An HOG-LBP human detector with partial occlusion handling

By combining Histograms of Oriented Gradients (HOG) and Local Binary Pattern (LBP) as the feature set, we propose a novel human detection approach capable of handling partial occlusion. Two kinds of detectors, i.e., global detector for whole scanning windows and part detectors for local regions, are learned from the training data using linear SVM. For each ambiguous scanning window, we construct an occlusion likelihood map by using the response of each block of the HOG feature to the global detector. The occlusion likelihood map is then segmented by Mean-shift approach. The segmented portion of the window with a majority of negative response is inferred as an occluded region. If partial occlusion is indicated with high likelihood in a certain scanning window, part detectors are applied on the unoccluded regions to achieve the final classification on the current scanning window.

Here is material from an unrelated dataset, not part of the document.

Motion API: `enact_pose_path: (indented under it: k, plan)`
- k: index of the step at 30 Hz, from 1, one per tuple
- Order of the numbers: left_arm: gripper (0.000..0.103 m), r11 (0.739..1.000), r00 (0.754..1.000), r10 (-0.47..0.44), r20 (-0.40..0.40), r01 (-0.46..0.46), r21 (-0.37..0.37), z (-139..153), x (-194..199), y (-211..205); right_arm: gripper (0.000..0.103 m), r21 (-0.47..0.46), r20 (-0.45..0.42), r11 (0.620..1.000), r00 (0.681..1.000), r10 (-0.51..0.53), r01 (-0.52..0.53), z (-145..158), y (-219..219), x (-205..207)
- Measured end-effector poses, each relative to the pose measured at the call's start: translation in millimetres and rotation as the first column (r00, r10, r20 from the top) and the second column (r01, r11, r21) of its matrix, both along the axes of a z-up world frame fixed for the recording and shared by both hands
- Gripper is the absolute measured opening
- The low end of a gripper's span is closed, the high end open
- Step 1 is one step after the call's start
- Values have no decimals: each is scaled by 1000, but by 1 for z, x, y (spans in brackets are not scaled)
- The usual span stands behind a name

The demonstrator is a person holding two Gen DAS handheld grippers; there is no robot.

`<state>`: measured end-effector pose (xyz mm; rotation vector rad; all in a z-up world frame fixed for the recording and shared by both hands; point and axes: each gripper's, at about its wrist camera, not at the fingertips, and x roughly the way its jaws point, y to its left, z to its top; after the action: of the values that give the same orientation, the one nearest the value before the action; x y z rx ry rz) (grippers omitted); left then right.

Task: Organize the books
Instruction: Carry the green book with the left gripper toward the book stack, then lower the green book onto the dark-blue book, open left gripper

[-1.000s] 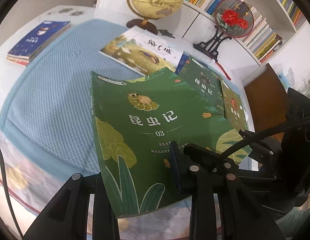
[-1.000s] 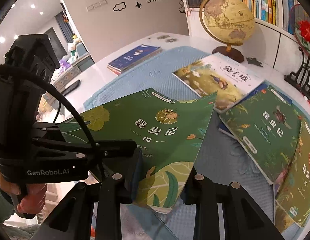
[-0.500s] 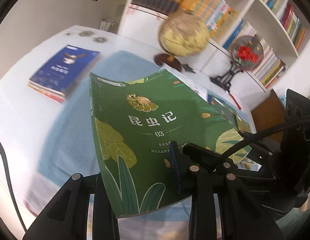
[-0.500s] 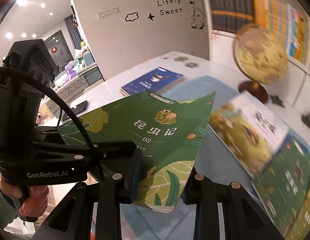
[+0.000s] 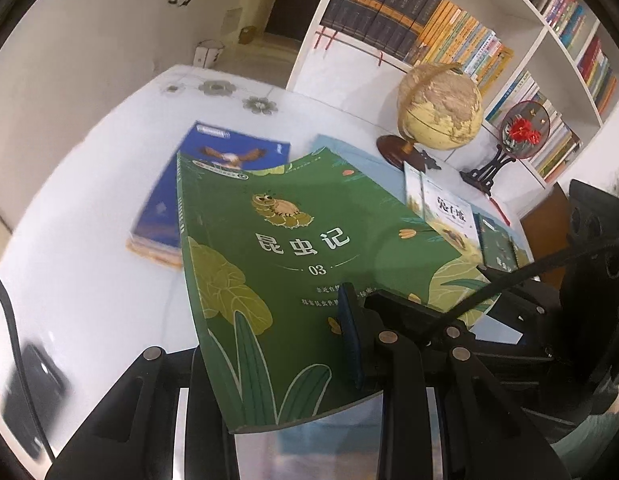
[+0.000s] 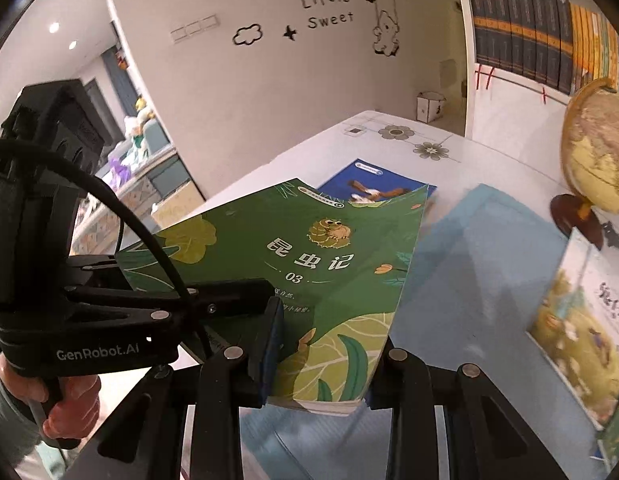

With the help of the augmented HOG-LBP feature and the global-part occlusion handling method, we achieve a detection rate of 91.3% with FPPW= 10−6, 94.7% with FPPW= 10−5, and 97.9% with FPPW= 10−4 on the INRIA dataset, which, to our best knowledge, is the best human detection performance on the INRIA dataset. The global-part occlusion handling method is further validated using synthesized occlusion data constructed from the INRIA and Pascal dataset.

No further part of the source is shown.